Mrs. Beatup heard about it from Mus’ Archie, who wrote, as she had expected, while Bill Putland wrote to Thyrza. Tom had been shot through the head. His death must have been painless and instantaneous, the Lieutenant told his mother. Then he went on to say how much they had all liked Tom in the platoon, how popular he had been with the men and how the officers had appreciated his unfailing good-humour and reliableness. “All soldiers grumble, as you probably know, but I never met one who grumbled less than Beatup; and you could always depend on him to do what was wanted.
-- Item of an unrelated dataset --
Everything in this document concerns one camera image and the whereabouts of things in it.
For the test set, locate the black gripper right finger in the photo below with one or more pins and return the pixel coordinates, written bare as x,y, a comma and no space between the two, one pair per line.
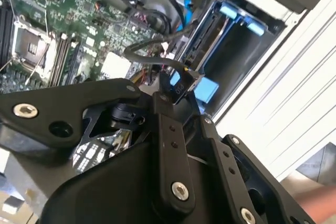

We shall all miss him more than I can say, but he died bravely in open battle, and we all feel very proud of him.”

“Proud”—that was the word they were all throwing at her now: Mus’ Archie, the curate, even the minister. They said, “You must be very proud of Tom,” just as if all the age-old instincts of her breed did not generate a feeling of shame for one who died out of his bed. Good yeomen died between their sheets, and her son had died out in the mud, like a sheep or a dog—and yet she must be proud of him!

[274]

Thyrza was proud—she said as much between her tears. She said that Tom had died like a hero, fighting for his wife and his child.

“He died for England,” said Mr. Poullett-Smith.

“He died for Sunday Street,” said the Rev. Mr. Sumption. “I reckon that as his eyestrings cracked he saw the corner by the Forge and the oasts of Egypt Farm.”

It appeared that T............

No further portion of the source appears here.